__Task requirements__
Set down all of the data exactly. Pictures stay out of the copy.

┏━━

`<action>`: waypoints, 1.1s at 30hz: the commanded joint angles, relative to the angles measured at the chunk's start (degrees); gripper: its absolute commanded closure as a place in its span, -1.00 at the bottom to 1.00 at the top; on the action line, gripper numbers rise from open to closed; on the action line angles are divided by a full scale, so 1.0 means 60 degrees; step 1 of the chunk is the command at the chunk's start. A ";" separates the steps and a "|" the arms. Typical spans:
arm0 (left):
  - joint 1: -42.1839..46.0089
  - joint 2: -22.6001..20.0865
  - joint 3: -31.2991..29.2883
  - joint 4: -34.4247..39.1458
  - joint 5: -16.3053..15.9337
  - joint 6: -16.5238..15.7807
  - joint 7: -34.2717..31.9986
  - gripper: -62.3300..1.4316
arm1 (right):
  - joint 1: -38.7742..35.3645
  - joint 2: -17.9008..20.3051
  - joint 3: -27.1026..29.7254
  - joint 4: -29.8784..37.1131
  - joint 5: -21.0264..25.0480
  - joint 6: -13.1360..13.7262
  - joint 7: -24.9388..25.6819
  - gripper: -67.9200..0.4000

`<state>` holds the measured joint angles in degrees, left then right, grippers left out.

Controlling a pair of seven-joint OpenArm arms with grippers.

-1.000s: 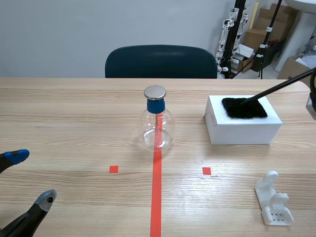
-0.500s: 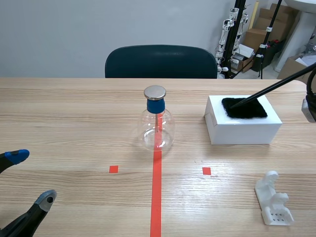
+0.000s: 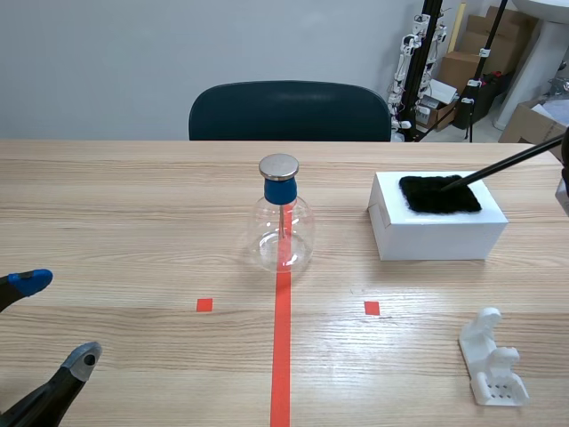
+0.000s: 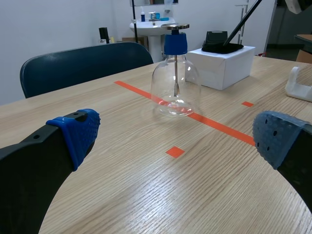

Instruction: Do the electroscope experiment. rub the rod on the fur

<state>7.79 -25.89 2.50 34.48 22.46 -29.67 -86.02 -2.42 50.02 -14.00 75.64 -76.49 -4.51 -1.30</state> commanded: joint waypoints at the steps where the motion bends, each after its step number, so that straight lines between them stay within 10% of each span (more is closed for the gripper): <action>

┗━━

__Your response__
`<action>`: waypoints, 1.1s at 30hz: the commanded joint angles, relative to the angles measured at the chunk's start (degrees); gripper: its absolute commanded closure as a place in its span, -1.00 at the bottom to 1.00 at the top; on the action line, gripper numbers rise from open to closed; on the action line angles are divided by a full scale, so 1.0 means 60 degrees; step 1 of the chunk is the command at the chunk's start. A ";" separates the steps and a "|" the arms. Typical spans:
arm0 (left):
  - joint 1: -42.1839..46.0089
  - joint 2: -22.6001..20.0865
  - joint 3: -31.2991..29.2883
  - joint 4: -34.4247..39.1458
  - joint 5: -16.3053..15.9337
  - joint 6: -16.5238..15.7807
  - joint 7: -34.2717..31.9986
  - gripper: -62.3300..1.4316
arm1 (right):
  - joint 1: -38.7742..35.3645
  - joint 2: -17.9008..20.3051
  - joint 3: -27.1026..29.7254
  - joint 4: -29.8784..37.1131
  - joint 5: -21.0264..25.0480
  - joint 6: -13.1360..13.7262
  - joint 7: -24.9388..25.6819
  - gripper: -67.9200..0.4000

`<state>` holds the measured joint angles in degrees, left then right, grippers left out.

Controlling a pair of seven-joint OpenArm arms with grippers.

-1.000s: 
-0.500s: 
+0.000s: 
+0.000s: 

Instruction: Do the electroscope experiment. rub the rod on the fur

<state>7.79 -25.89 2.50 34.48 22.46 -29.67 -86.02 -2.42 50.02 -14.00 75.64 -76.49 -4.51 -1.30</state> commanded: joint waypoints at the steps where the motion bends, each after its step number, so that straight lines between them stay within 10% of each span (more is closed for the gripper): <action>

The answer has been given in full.